Every line below between the one holding "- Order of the" and the one holding "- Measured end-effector", inclusive, should be copied exactly, and no other line.

Extracted data entries
BEGIN

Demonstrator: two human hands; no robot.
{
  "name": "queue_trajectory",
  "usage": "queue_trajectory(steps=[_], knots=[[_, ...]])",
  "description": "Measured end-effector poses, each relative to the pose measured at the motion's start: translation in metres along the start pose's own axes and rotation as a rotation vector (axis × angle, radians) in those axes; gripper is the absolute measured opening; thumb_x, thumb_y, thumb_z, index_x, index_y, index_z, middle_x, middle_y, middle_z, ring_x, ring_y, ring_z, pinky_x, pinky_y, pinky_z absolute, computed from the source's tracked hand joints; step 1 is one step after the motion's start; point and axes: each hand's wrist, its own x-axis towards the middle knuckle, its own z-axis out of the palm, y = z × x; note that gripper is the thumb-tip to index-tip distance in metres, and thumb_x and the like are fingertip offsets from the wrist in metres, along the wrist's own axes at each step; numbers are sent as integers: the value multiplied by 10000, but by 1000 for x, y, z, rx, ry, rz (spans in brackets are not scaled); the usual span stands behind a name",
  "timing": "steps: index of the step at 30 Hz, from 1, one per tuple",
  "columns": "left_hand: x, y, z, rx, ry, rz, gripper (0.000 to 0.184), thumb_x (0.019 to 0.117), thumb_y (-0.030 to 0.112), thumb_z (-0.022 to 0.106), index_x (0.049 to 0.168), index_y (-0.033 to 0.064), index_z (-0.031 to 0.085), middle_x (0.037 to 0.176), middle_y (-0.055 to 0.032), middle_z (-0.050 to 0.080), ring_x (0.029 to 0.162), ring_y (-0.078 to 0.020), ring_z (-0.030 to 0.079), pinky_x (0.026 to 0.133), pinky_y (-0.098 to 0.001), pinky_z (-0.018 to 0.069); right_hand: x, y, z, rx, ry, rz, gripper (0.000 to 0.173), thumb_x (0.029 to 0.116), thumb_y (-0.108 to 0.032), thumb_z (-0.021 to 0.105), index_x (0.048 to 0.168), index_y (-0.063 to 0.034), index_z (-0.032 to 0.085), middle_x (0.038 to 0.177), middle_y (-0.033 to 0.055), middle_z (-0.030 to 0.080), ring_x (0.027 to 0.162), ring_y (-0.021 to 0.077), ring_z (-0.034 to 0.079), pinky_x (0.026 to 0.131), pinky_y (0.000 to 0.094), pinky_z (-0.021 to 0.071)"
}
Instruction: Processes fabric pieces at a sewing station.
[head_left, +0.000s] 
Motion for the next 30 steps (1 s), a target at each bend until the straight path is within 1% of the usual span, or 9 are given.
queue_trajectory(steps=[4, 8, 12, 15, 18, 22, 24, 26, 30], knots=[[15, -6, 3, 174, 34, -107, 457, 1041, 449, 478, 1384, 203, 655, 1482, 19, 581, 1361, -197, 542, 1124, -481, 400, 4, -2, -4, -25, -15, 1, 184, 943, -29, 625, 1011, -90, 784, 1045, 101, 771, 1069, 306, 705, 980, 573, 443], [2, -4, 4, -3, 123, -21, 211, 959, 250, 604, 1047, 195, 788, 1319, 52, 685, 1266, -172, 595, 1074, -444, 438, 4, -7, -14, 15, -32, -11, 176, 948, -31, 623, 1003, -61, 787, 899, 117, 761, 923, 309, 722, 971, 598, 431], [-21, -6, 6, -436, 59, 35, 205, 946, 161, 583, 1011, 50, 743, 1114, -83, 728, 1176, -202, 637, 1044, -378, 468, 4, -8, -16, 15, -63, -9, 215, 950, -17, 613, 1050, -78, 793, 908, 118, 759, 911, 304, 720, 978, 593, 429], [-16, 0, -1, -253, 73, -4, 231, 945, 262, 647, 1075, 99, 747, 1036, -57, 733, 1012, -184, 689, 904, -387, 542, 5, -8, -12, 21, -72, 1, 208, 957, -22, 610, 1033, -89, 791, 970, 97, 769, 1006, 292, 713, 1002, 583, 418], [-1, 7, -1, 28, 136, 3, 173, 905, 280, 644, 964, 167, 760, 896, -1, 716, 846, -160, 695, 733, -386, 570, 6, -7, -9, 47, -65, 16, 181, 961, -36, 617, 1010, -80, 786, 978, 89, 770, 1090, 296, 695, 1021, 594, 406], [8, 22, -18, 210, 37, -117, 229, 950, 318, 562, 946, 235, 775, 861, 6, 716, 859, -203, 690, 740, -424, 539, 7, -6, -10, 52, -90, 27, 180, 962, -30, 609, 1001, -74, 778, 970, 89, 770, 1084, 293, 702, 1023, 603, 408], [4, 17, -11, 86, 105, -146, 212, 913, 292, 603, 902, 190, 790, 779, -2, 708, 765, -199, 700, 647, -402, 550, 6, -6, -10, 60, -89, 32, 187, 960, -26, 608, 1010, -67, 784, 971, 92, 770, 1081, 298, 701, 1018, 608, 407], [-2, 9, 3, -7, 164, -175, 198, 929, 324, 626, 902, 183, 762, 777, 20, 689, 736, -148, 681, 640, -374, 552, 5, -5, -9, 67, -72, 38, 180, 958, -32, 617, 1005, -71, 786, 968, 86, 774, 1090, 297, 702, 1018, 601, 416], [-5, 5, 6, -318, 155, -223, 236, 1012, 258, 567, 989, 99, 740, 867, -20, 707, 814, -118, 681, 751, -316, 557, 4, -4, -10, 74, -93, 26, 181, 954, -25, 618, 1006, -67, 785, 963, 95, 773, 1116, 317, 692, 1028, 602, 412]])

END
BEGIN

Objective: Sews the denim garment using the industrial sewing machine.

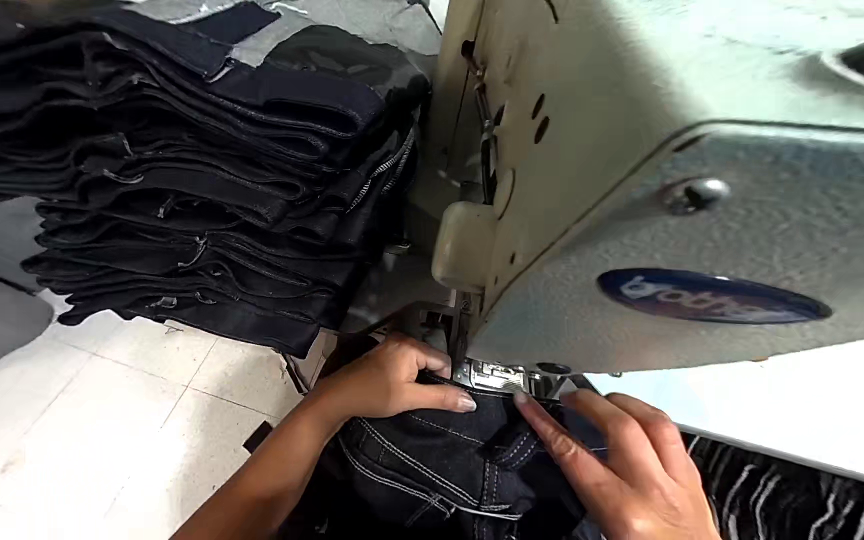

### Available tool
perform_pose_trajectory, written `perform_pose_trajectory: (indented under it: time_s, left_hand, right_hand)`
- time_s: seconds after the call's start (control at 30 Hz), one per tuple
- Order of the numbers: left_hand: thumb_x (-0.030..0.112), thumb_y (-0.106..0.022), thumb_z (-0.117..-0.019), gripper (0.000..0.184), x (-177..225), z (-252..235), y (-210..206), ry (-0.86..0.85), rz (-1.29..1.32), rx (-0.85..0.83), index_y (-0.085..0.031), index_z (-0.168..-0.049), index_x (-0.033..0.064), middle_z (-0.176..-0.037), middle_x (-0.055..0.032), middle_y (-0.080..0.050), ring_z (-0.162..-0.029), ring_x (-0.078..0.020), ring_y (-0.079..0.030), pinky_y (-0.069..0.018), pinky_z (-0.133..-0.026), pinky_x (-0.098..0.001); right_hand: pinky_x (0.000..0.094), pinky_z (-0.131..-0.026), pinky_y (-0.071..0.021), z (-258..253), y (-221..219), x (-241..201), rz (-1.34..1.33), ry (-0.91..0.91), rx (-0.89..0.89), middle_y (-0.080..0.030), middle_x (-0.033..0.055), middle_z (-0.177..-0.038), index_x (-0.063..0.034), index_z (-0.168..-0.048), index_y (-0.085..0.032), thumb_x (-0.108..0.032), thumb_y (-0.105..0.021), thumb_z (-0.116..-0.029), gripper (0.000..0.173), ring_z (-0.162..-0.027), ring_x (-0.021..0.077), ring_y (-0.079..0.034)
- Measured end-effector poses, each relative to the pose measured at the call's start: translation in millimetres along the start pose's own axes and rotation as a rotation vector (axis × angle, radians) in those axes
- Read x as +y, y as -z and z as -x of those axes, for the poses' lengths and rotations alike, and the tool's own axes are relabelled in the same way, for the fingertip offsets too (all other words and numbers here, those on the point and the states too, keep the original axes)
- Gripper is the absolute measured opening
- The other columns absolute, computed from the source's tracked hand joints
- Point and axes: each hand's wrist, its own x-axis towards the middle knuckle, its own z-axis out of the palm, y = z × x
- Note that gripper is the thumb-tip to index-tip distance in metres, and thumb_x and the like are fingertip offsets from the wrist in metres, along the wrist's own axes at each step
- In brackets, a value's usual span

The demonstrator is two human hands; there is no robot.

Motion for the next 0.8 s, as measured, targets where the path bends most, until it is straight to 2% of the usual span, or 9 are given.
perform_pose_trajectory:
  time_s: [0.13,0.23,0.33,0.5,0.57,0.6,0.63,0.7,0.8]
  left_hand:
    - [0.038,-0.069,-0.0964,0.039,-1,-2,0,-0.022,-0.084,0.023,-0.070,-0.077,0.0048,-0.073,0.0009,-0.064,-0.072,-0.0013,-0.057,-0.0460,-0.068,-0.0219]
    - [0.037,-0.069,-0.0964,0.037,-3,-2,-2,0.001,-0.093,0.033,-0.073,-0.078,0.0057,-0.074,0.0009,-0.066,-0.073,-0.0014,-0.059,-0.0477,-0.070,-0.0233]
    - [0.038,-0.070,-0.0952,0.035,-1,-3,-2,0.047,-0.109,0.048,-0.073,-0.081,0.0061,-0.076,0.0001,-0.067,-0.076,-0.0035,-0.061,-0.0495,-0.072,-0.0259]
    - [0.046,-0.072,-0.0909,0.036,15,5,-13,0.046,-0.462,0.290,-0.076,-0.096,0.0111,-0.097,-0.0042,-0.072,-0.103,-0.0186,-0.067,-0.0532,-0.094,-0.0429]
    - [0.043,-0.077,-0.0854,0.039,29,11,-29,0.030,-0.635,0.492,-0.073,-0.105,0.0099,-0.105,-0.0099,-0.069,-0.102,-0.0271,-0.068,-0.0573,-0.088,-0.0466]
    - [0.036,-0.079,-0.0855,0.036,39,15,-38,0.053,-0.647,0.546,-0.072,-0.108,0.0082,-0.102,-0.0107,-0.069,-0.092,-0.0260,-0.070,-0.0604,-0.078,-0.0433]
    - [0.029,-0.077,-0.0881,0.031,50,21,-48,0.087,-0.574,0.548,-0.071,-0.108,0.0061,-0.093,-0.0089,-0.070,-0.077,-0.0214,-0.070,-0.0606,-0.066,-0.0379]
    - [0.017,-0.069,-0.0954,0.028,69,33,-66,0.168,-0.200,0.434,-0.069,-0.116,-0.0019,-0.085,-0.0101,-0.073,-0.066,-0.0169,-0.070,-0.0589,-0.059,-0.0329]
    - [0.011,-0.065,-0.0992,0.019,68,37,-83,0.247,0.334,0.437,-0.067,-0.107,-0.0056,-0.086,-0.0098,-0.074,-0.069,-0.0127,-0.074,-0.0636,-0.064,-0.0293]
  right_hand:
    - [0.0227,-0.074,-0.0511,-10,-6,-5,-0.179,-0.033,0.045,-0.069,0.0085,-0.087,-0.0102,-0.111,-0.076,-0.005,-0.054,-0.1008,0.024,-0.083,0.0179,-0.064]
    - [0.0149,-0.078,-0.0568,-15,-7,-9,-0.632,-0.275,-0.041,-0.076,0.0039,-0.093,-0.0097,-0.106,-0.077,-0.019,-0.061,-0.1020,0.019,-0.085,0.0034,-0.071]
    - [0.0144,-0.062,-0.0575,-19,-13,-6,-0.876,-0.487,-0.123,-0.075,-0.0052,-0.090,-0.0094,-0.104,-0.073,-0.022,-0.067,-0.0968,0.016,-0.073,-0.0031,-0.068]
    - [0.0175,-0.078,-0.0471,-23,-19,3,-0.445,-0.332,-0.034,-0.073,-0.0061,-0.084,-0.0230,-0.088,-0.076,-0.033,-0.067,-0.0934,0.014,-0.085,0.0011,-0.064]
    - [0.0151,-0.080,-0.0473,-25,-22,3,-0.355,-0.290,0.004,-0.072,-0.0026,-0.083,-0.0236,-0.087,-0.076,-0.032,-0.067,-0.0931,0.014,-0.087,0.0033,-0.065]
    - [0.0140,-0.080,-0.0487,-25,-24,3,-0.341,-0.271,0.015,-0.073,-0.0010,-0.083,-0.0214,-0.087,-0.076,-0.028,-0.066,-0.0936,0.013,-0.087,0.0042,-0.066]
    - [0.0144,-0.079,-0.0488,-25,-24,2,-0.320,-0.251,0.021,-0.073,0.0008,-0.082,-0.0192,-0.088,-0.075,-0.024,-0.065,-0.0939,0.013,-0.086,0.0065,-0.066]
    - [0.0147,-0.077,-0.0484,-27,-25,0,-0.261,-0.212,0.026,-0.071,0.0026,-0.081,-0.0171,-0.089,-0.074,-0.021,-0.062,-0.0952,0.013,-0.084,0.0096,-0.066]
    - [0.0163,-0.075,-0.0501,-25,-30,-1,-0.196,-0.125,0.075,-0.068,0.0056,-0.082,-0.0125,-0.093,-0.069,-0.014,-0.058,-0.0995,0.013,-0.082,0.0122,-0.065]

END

• _Result_
- Order of the numbers: left_hand: thumb_x (-0.030..0.112), thumb_y (-0.106..0.022), thumb_z (-0.117..-0.019), gripper (0.000..0.184), x (-177..225), z (-252..235), y (-210..206), ry (-0.86..0.85), rz (-1.29..1.32), rx (-0.85..0.83), index_y (-0.085..0.031), index_z (-0.168..-0.049), index_x (-0.033..0.064), middle_z (-0.176..-0.037), middle_x (-0.055..0.032), middle_y (-0.080..0.050), ring_z (-0.162..-0.029), ring_x (-0.078..0.020), ring_y (-0.079..0.030), pinky_y (-0.069..0.018), pinky_z (-0.133..-0.026), pinky_x (-0.098..0.001); right_hand: pinky_x (0.000..0.094), pinky_z (-0.131..-0.026), pinky_y (-0.071..0.021), z (-258..253), y (-221..219), x (-241..201), rz (-1.34..1.33), ry (-0.91..0.91), rx (-0.89..0.89), middle_y (-0.080..0.030), middle_x (-0.033..0.055), middle_z (-0.177..-0.038), index_x (-0.063..0.034), index_z (-0.168..-0.048), index_y (-0.085..0.032), thumb_x (-0.108..0.032), thumb_y (-0.105..0.021), thumb_z (-0.116..-0.029), gripper (0.000..0.173), ring_z (-0.162..-0.027), ring_x (-0.021..0.077), ring_y (-0.079..0.034)
- Measured end-effector poses, each relative to the pose measured at the call's start: translation in millimetres along the start pose's own axes and rotation as a rotation vector (axis × angle, radians) in those axes

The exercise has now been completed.